“On the d’autres réflexes que l’on n’avait pas avant”, affirme l’un plusieurs gendarmes d’un peloton d’intervention d’un escadron de gendarmerie mobile en mission de quatre mois à Courchevel, en Savoie.

Elsa, 27 ans, commande depuis trois ans ce peloton : “Maintenant, il y a vraiment l’objectif de tuer du policier et du gendarme. Là, maintenant, l’uniforme devient une cible. Le fait de descendre united nations gendarme ou peut-rrtre un united nations policier est united nations acte de courage et d’héroïsme pour l’ensemble des terroristes, donc, on doit forcément faire plus attention.”

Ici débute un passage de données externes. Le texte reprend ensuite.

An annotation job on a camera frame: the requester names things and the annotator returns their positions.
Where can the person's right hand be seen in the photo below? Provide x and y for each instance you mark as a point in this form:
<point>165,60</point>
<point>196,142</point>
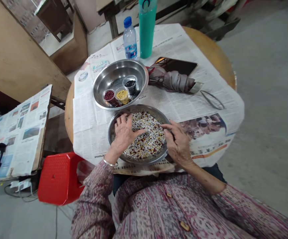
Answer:
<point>179,144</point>

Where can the person's left hand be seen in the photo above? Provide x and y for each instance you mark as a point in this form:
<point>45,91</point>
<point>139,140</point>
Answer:
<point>122,134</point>

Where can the pile of mixed beans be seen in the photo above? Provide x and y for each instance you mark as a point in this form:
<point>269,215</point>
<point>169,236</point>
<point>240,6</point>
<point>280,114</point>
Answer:
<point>148,142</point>

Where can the steel bowl holding mixed beans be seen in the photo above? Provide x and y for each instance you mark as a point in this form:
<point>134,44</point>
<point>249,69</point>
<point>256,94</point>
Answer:
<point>143,108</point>

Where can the plastic cup of yellow beans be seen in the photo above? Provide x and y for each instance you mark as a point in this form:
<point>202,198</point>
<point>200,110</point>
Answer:
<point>122,95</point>

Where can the plastic cup of red beans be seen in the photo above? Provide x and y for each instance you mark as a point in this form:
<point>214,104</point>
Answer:
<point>109,95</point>

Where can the person's legs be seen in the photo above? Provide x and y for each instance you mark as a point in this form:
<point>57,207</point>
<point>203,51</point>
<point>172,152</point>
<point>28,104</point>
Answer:
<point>124,180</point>

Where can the plastic cup of black beans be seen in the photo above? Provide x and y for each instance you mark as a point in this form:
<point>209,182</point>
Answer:
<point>131,86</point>

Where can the steel bowl holding cups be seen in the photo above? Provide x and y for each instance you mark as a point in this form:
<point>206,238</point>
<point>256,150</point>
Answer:
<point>116,72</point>

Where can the folded grey umbrella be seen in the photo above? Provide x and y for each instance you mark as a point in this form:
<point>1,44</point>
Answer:
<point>173,81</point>

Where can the person's body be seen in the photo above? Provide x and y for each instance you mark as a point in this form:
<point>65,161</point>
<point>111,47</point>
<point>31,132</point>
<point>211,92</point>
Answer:
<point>163,211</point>

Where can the red plastic stool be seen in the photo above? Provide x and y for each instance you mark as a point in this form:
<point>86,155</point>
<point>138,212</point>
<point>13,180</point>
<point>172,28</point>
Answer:
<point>59,176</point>

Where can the black smartphone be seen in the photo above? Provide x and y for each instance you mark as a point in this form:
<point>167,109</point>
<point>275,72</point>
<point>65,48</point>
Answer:
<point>177,66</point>

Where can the clear water bottle blue cap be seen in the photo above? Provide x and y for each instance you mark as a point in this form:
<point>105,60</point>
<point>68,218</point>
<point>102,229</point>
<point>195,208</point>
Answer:
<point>129,42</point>

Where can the newspaper table cover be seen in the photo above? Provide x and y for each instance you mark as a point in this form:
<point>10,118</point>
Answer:
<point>183,49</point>

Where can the side table covered with newspapers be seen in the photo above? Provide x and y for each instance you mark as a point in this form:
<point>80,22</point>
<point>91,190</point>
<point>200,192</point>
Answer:
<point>22,129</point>

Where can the teal insulated bottle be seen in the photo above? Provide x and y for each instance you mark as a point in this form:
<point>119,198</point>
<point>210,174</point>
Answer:
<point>147,32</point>

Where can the white power strip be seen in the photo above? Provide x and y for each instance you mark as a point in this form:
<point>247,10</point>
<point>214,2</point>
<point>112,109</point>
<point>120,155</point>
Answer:
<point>20,185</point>

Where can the large wooden cabinet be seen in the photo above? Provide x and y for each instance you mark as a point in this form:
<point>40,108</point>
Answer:
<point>14,57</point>

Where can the dark wooden bench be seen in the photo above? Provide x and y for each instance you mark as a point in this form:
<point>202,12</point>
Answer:
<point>173,10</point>

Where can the dark wooden stool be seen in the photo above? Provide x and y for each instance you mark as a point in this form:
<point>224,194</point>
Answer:
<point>54,17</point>

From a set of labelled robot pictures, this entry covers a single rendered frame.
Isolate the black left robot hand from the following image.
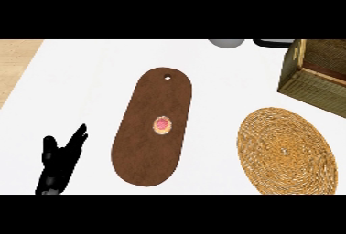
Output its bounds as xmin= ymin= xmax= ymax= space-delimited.
xmin=34 ymin=122 xmax=89 ymax=196

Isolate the round woven wicker placemat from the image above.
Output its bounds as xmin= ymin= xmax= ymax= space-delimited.
xmin=237 ymin=106 xmax=339 ymax=196

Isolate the olive green woven basket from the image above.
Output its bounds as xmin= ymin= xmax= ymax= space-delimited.
xmin=275 ymin=39 xmax=346 ymax=119

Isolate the brown oval wooden board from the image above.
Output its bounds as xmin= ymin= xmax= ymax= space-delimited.
xmin=110 ymin=67 xmax=194 ymax=187

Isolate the grey rounded object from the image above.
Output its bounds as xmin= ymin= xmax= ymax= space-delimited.
xmin=207 ymin=39 xmax=247 ymax=49

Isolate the black and grey appliance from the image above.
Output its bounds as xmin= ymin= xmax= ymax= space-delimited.
xmin=252 ymin=39 xmax=296 ymax=49

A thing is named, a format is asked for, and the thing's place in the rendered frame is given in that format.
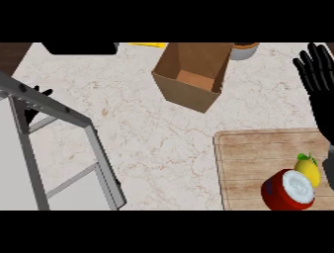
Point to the wooden cutting board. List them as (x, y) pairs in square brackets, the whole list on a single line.
[(251, 154)]

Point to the black appliance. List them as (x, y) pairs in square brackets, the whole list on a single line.
[(78, 47)]

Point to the grey pot with orange contents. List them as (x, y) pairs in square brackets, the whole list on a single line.
[(244, 52)]

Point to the red can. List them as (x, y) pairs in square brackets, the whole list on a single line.
[(282, 194)]

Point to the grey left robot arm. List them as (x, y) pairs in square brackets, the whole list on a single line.
[(1, 158)]

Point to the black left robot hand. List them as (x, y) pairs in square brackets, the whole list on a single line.
[(30, 115)]

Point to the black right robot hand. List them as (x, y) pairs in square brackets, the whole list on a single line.
[(327, 99)]

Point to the yellow flat object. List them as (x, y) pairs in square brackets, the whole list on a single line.
[(148, 44)]

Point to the yellow lemon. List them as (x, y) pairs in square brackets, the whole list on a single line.
[(310, 169)]

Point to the brown cardboard box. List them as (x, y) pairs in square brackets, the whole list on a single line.
[(188, 89)]

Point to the grey metal rack frame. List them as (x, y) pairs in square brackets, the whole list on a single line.
[(43, 102)]

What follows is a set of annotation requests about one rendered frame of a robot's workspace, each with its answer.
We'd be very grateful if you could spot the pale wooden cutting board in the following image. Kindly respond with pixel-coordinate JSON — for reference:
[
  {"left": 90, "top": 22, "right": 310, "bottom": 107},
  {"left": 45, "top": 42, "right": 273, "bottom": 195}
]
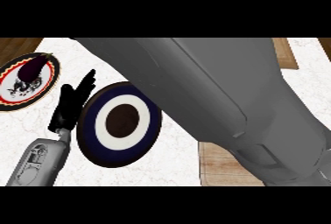
[{"left": 198, "top": 38, "right": 300, "bottom": 187}]

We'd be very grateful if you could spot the dark purple eggplant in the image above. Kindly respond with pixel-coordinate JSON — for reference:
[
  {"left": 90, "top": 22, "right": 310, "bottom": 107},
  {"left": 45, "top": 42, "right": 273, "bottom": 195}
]
[{"left": 16, "top": 52, "right": 54, "bottom": 83}]

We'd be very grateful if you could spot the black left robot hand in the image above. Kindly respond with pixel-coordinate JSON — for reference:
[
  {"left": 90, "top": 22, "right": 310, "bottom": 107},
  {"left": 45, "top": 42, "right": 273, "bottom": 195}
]
[{"left": 45, "top": 68, "right": 99, "bottom": 134}]

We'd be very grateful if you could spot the red and black patterned plate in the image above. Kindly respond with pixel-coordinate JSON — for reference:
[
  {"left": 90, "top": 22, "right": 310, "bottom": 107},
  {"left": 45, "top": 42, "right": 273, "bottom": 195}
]
[{"left": 0, "top": 52, "right": 62, "bottom": 112}]

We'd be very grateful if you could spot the blue and white round plate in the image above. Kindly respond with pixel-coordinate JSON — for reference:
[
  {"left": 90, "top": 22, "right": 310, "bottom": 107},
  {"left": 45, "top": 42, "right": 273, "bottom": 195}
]
[{"left": 75, "top": 80, "right": 162, "bottom": 169}]

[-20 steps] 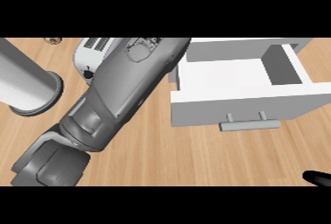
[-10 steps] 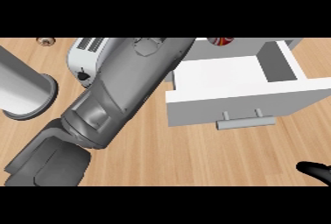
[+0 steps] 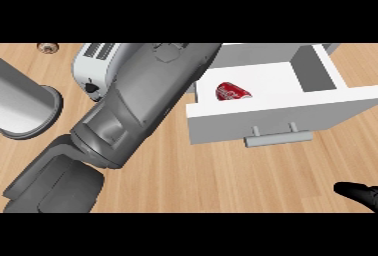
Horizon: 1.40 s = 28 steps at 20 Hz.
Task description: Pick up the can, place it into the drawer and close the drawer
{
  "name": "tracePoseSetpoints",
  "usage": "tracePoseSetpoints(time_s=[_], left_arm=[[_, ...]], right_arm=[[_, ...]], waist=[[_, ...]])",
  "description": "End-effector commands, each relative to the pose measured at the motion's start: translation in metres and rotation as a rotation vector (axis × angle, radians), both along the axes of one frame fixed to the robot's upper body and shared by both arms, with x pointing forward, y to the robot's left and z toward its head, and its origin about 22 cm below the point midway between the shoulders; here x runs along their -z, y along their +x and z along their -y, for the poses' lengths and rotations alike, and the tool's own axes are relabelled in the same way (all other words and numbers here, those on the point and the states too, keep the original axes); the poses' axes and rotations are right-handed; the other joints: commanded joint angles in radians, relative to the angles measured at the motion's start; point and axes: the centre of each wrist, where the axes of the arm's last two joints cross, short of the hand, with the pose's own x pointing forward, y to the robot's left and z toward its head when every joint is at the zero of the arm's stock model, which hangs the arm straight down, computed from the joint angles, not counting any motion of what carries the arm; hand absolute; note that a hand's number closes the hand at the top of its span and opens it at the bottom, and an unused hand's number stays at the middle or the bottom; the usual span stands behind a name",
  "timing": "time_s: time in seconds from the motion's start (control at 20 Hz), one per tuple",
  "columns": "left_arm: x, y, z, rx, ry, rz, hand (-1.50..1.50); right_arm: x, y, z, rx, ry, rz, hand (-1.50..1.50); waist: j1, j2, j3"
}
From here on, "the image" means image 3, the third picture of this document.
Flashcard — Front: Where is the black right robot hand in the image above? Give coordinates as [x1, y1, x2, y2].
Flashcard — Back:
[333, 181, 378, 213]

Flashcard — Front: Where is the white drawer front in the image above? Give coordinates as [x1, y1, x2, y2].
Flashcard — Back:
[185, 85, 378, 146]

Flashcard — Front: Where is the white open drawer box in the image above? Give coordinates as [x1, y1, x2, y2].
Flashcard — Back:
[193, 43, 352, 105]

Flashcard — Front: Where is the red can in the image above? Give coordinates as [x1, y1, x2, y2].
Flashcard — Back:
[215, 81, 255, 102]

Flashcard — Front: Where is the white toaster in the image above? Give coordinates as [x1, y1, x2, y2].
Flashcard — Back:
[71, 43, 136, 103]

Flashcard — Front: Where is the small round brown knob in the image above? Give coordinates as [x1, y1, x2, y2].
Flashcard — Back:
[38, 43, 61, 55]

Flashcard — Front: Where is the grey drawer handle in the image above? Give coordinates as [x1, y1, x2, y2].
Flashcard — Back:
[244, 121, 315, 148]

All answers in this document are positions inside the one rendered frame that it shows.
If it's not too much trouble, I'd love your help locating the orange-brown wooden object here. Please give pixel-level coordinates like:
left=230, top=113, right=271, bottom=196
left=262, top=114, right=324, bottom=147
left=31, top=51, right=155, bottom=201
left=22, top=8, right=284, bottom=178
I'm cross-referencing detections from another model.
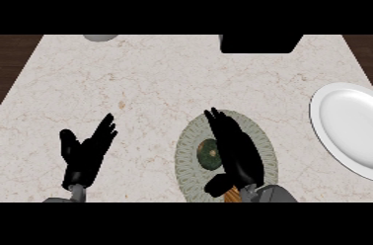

“On doit forcément faire plus attention”

La jeune militaire, sortie deuxième de sa promotion de Saint-Cyr, l’école plusieurs officiers de l’armée de terre, précise sa vie hors service : “On vit quand même, mais on fait plus attention. Allez faire vos courses en uniforme… C’est plus dangereux qu’autre chose. A l’extérieur, vous n’y allez plus en uniforme…”

Avec l’état d’urgence, l’ensemble des gendarmes mobiles sont de plus en plus sollicités. Ils font notamment partie plusieurs premiers appelés en cas d’attaque terroriste. Et depuis l’ensemble des attentats de 2015, leur vie quotidienne a changé.